[Task]:
Select from the data all lines with the word "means".

[[ Provided records open ]]

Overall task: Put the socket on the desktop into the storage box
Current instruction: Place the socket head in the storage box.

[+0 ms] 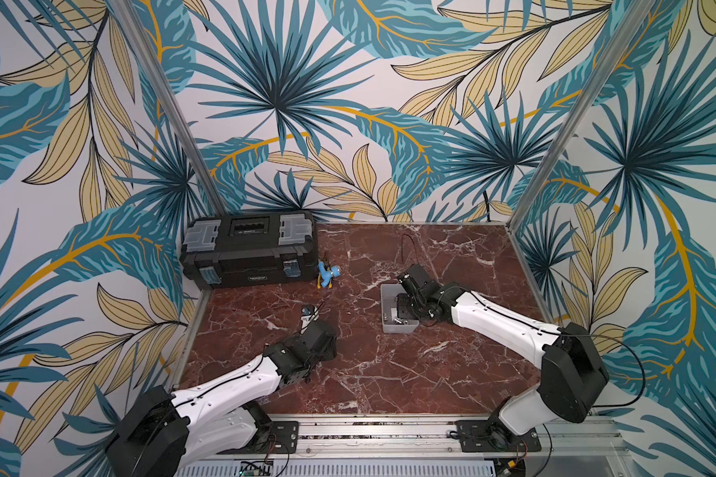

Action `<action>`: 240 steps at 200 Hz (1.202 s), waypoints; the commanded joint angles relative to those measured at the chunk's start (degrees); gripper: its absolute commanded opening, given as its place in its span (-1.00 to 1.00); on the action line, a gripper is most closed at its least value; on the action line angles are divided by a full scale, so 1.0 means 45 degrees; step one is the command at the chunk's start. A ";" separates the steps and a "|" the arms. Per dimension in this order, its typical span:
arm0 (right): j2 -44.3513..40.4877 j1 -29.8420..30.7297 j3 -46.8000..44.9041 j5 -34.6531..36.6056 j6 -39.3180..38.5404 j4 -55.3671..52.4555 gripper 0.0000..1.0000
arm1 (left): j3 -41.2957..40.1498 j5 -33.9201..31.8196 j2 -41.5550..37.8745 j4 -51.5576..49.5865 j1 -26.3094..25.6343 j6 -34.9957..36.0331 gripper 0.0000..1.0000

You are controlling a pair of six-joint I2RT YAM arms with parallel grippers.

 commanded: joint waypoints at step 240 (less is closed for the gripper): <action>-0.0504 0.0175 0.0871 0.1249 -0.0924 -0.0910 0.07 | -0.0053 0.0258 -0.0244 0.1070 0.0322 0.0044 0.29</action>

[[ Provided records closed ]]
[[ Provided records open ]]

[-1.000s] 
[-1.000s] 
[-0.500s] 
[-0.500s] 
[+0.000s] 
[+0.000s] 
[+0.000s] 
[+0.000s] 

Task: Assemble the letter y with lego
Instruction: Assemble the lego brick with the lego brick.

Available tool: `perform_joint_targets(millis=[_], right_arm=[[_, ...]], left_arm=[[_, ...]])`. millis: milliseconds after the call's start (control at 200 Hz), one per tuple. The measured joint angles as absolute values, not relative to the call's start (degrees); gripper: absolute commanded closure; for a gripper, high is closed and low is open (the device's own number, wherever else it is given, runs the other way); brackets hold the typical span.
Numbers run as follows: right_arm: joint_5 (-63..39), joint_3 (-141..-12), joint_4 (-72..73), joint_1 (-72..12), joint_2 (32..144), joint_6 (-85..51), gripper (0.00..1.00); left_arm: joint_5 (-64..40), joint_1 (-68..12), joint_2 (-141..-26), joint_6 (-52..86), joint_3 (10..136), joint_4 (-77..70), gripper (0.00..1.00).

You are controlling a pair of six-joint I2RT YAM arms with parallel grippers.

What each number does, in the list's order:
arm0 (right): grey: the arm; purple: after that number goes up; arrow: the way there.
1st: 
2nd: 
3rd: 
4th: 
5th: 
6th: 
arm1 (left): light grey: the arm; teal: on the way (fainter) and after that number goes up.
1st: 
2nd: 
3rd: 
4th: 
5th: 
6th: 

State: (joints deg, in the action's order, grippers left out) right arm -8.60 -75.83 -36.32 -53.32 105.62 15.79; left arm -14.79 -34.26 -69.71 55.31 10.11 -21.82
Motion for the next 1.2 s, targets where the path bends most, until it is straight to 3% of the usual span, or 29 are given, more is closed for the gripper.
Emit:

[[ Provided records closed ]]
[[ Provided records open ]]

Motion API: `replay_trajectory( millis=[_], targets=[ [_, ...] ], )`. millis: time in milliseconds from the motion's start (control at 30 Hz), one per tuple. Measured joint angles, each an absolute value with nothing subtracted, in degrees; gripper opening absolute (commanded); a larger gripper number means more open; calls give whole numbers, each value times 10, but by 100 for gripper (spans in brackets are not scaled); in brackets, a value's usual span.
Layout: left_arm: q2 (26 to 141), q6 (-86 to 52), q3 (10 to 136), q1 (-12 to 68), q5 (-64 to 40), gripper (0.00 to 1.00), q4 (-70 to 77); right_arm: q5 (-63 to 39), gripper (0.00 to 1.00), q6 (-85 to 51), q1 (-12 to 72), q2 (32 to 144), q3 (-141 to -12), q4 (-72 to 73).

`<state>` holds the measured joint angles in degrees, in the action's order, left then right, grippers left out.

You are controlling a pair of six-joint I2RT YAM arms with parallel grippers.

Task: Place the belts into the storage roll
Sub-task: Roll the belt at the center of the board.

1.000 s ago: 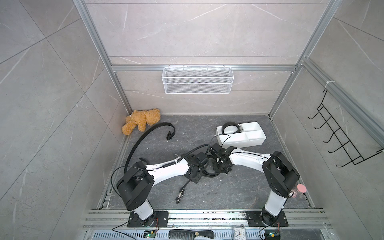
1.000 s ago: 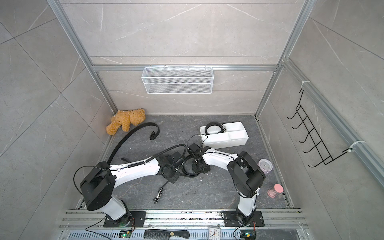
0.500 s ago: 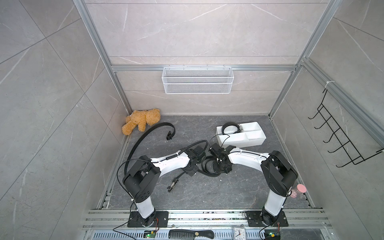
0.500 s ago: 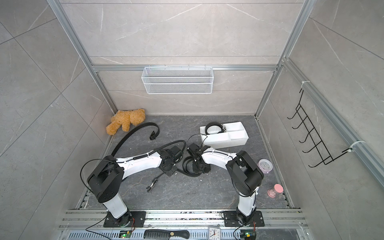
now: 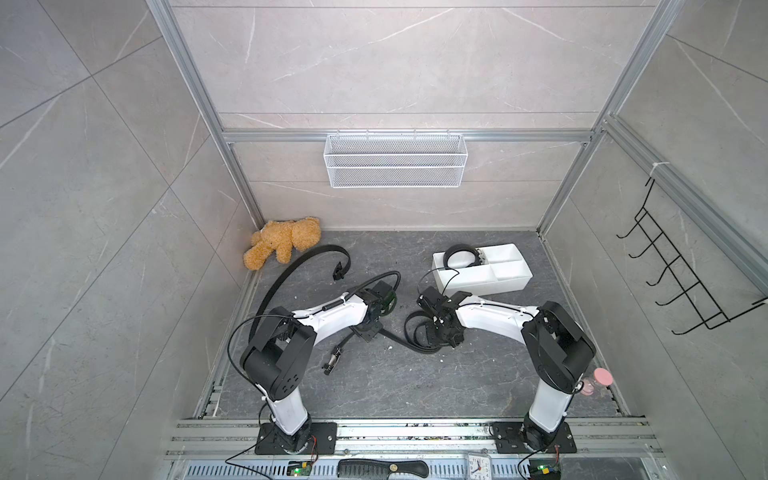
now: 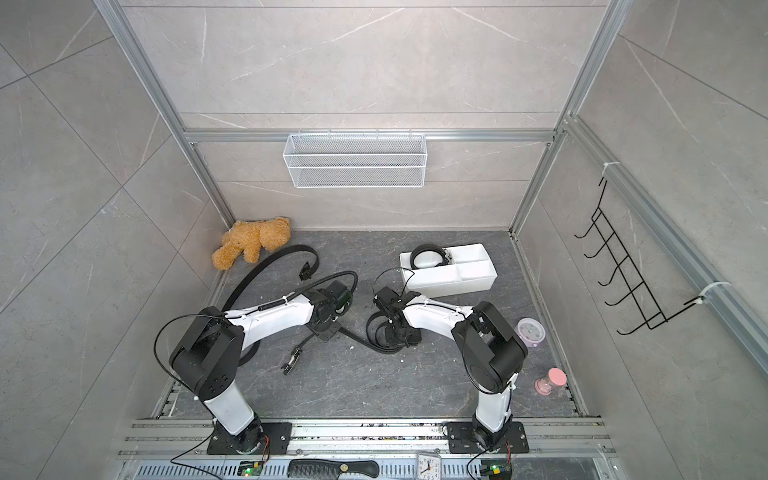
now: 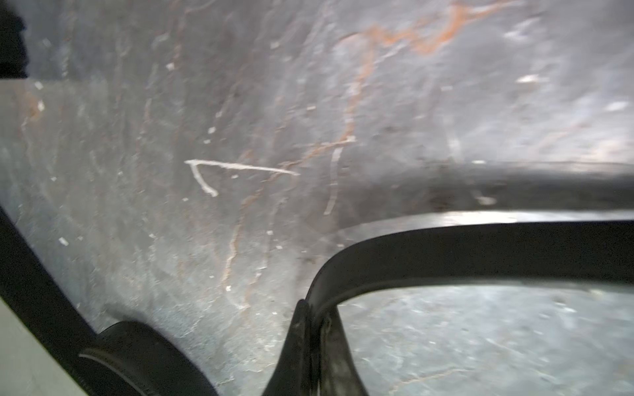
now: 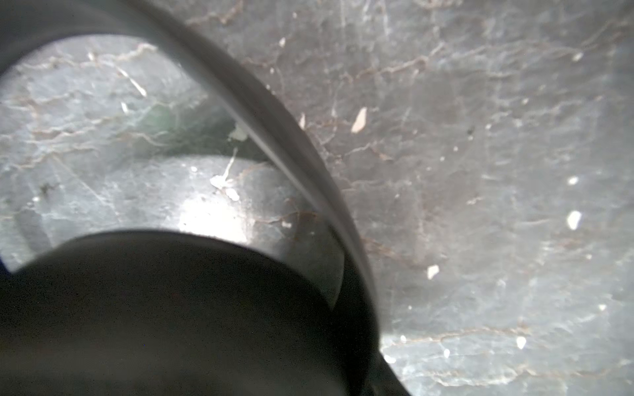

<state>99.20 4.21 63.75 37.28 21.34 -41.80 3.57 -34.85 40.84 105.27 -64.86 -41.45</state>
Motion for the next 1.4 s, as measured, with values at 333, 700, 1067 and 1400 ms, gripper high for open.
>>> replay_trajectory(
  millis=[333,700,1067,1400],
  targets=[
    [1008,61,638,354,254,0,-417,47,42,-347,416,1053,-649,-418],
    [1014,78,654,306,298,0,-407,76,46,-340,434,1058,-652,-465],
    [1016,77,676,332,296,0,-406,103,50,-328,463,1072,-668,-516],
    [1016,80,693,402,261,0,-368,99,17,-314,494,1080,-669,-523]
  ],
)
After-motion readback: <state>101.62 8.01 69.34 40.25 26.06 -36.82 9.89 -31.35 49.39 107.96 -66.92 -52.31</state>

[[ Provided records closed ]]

[Answer section]:
Action `<action>`: 240 steps at 200 Hz (1.202 s), waypoints; the commanded joint angles relative to those measured at the chunk's start (degrees); gripper: its absolute commanded opening, given as its place in its span (-1.00 to 1.00); on the action line, a gripper is most closed at its least value; on the action line angles are divided by a full scale, so 1.0 means 45 degrees; step one is the command at the chunk's start. A ";" separates the steps and a "|" the arms. Per dimension in this order, its typical span:
Motion API: `replay_trajectory( millis=[_], targets=[ [_, ...] ], )`. millis: time in milliseconds from the motion's start (control at 30 Hz), one per tuple. Measured joint angles, each an absolute value with nothing subtracted, in degrees; gripper opening absolute (commanded); a larger gripper number means more open; calls give whole numbers, each value times 10, but by 100 for gripper (spans in brackets are not scaled); in brackets, a value's usual span.

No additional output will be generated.